DiffMerge hangs when opening ANSI files in Unicode mode

aedell · Post by **aedell** » Wed Jan 05, 2005 2:00 pm

I was not able to Show Differences on two versions of a text file that was created in notepad, and saved as encoding type "ANSI"... DiffMerge would launch, but would remain blank, and my PC's CPU was hung at 100% - I had to force quit DiffMerge.

A colleague tried a DiffMerge on the same file and his worked fine - DiffMerge launched and displayed the file differences.

I logged in to my PC as a different user, and tried DiffMerge again, and it worked.

However, I then changed the DiffMerge Character Encoding options to "Unicode" and tried to do a DiffMerge on the same ANSI encoded text files, and DiffMerge "hangs" - forcing me to force quit.

So, the problem seems to be that DiffMerge does not gracefully handle opening an ANSI encoded file when it expects a UNICODE one.

Which leaves us with the following problem: sometimes we need to use the Unicode mode and sometimes ANSI, but we won't know until DiffMerge hangs, force quits, open it using an encoding we're sure of, change the Encoding option, and re-try Show Differences.

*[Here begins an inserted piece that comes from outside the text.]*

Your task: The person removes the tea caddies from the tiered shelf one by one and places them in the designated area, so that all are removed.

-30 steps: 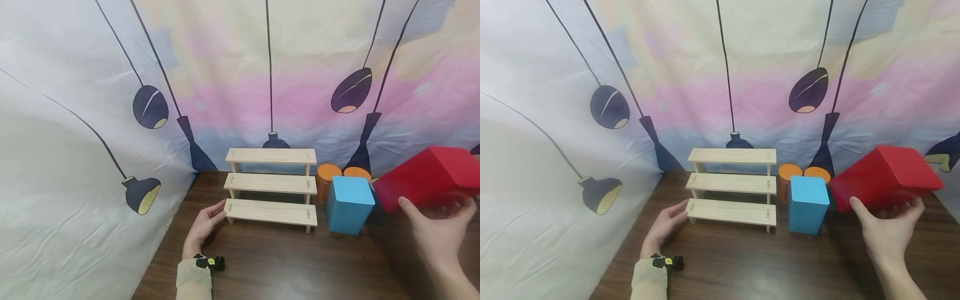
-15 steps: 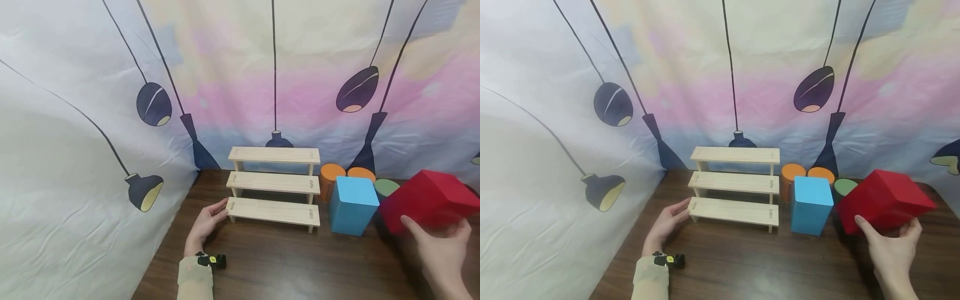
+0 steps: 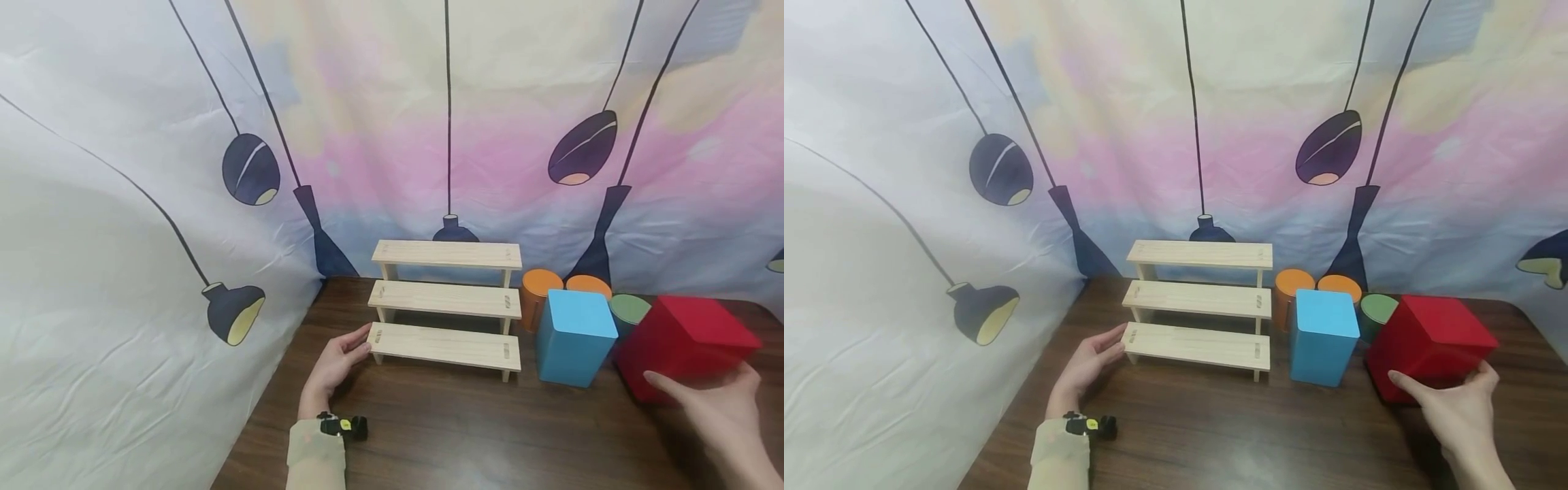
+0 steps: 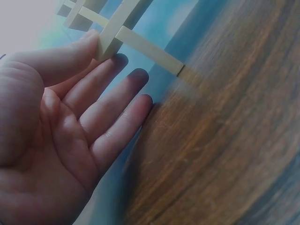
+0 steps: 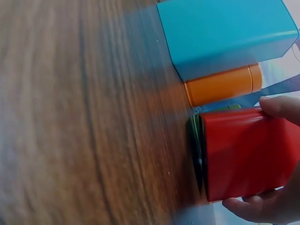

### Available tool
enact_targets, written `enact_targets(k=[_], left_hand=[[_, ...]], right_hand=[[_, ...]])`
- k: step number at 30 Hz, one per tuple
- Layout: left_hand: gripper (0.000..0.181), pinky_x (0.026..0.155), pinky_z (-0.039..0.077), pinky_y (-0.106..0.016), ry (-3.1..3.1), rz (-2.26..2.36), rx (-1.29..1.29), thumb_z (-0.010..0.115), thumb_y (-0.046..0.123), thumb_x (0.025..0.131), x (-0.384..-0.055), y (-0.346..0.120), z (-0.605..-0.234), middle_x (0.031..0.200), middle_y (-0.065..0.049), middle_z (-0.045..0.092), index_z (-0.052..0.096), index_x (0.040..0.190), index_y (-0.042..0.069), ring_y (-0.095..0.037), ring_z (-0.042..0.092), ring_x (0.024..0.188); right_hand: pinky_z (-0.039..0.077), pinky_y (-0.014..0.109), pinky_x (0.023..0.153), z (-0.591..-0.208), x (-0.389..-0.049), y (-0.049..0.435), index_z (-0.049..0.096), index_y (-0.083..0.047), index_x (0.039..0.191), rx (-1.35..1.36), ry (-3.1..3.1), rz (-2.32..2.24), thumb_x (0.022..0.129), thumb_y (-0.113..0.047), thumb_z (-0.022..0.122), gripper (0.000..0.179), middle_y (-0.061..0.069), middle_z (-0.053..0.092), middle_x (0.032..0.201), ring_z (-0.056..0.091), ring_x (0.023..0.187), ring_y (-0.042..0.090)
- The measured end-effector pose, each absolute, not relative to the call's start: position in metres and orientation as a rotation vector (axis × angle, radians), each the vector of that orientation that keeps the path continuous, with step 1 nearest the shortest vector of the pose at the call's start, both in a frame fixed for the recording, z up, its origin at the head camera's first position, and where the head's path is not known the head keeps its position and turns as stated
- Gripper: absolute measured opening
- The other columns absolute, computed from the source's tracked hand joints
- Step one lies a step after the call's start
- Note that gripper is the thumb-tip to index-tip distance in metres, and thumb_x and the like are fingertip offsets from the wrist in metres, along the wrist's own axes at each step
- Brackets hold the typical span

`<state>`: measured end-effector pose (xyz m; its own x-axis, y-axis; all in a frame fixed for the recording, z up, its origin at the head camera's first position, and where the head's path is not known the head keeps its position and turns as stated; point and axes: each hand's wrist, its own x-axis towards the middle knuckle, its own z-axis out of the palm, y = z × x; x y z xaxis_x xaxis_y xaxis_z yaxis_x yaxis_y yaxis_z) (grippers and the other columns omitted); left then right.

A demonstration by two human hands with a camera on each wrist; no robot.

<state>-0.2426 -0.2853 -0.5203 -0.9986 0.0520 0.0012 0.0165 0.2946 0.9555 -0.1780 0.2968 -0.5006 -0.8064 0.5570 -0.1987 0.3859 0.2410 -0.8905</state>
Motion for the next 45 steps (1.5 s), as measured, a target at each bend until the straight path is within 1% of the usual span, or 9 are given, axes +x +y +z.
enact_targets(k=[3,6,11,13,16,20,28,37,45], left_hand=[[0.051,0.116,0.047,-0.045,2.504,1.849,0.063,0.071,0.013,0.104,-0.242,-0.286,-0.519,0.154,-0.01,0.059,0.059,0.153,0.006,-0.025,0.056,0.141],[0.05,0.115,0.048,-0.044,2.506,1.85,0.062,0.071,0.013,0.104,-0.242,-0.286,-0.518,0.154,-0.011,0.059,0.059,0.153,0.006,-0.026,0.057,0.141],[0.05,0.113,0.05,-0.044,2.502,1.852,0.056,0.071,0.013,0.105,-0.24,-0.286,-0.518,0.154,-0.012,0.059,0.059,0.153,0.006,-0.027,0.057,0.141],[0.05,0.113,0.051,-0.043,2.501,1.848,0.046,0.071,0.014,0.104,-0.239,-0.286,-0.519,0.153,-0.012,0.059,0.06,0.152,0.007,-0.026,0.057,0.141],[0.05,0.112,0.051,-0.043,2.497,1.849,0.032,0.072,0.013,0.104,-0.239,-0.286,-0.521,0.153,-0.011,0.059,0.06,0.152,0.007,-0.026,0.057,0.14],[0.049,0.112,0.051,-0.044,2.492,1.852,0.03,0.072,0.013,0.104,-0.237,-0.286,-0.521,0.154,-0.011,0.059,0.061,0.152,0.007,-0.027,0.058,0.14],[0.049,0.112,0.051,-0.044,2.48,1.864,0.044,0.071,0.012,0.104,-0.236,-0.286,-0.523,0.154,-0.013,0.058,0.061,0.152,0.006,-0.026,0.058,0.139],[0.049,0.109,0.053,-0.039,2.497,1.846,0.035,0.07,0.012,0.105,-0.237,-0.285,-0.521,0.155,-0.014,0.057,0.06,0.152,0.006,-0.028,0.059,0.139],[0.048,0.109,0.054,-0.042,2.482,1.866,0.049,0.07,0.011,0.105,-0.24,-0.284,-0.519,0.154,-0.015,0.058,0.06,0.152,0.006,-0.028,0.059,0.138]], right_hand=[[0.032,0.073,0.119,-0.502,-0.179,0.299,-0.013,-0.024,0.167,-0.84,-2.382,1.57,0.092,-0.021,0.084,0.122,0.027,0.01,0.172,0.017,0.156,0.054],[0.033,0.077,0.116,-0.503,-0.179,0.299,-0.017,-0.021,0.165,-0.784,-2.415,1.552,0.092,-0.021,0.084,0.125,0.031,0.008,0.171,0.015,0.154,0.058],[0.033,0.08,0.113,-0.504,-0.18,0.3,-0.023,-0.02,0.163,-0.746,-2.457,1.563,0.093,-0.026,0.085,0.129,0.033,0.004,0.17,0.011,0.154,0.061],[0.034,0.08,0.112,-0.503,-0.179,0.301,-0.024,-0.021,0.163,-0.755,-2.456,1.571,0.093,-0.028,0.084,0.129,0.033,0.003,0.17,0.01,0.154,0.06],[0.038,0.079,0.11,-0.501,-0.178,0.301,-0.024,-0.026,0.163,-0.779,-2.433,1.588,0.094,-0.031,0.084,0.128,0.03,0.001,0.172,0.009,0.156,0.058],[0.042,0.078,0.107,-0.497,-0.176,0.3,-0.022,-0.031,0.163,-0.803,-2.405,1.59,0.094,-0.032,0.084,0.127,0.026,0.001,0.174,0.009,0.158,0.054],[0.041,0.079,0.108,-0.493,-0.175,0.297,-0.021,-0.024,0.166,-0.819,-2.415,1.597,0.096,-0.037,0.08,0.124,0.029,0.002,0.173,0.01,0.157,0.057],[0.039,0.079,0.109,-0.495,-0.176,0.297,-0.021,-0.022,0.166,-0.814,-2.415,1.616,0.096,-0.041,0.08,0.124,0.029,0.002,0.173,0.01,0.157,0.057],[0.041,0.08,0.107,-0.493,-0.176,0.3,-0.022,-0.024,0.165,-0.757,-2.429,1.589,0.095,-0.037,0.083,0.127,0.029,0.003,0.172,0.011,0.156,0.058]])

See related posting about T-SQL scripts looking garbled using DiffMerge - because T-SQL scripts were encoded using SQL Servers "Unicode" option.

Is there a workaround for this problem? Can this problem be addressed in another way? Which mode should I leave DiffMerge in to avoid the hang or crash?

(using DiffMerge 1.10 (2752) with Vault 3.0.0 Client)

dan · Post by **dan** » Thu Jan 06, 2005 8:57 am

I haven't been able to reproduce this with some test ANSI files that I have been using. Can you forward to us the 2 files you are using so we can reprodcue it here?

Thanks,

aedell · Post by **aedell** » Thu Jan 06, 2005 12:37 pm

OK, I'll be sending you the files separately. I'd like to point out that the two files are actually two versions of the same file, as uploaded into Vault. So, in order to reproduce the bug (as I see it), you'll need to add the first file to vault, check it in, check it out, modify it with the 2nd file, check it in, Show History, then select the two versions, and select Show Differences, while the mode is set to Unicode previously.

Guest · Post by **Guest** » Thu Jan 06, 2005 1:17 pm

Just to clarify lest any readers be confused, neither ANSI nor UNICODE are character encodings.

ANSI is a standards body that makes lots of standards. Microsoft uses ANSI as a (weird) shorthand for whichever 8-bit character set and character encoding is default for the thread/user/system.

UNICODE is a character set, which has three or four major encodings. Microsoft often misuses Unicode to mean one of the two particular encodings on which they based Windows NT-4: UCS-2LE or UTF-16LE.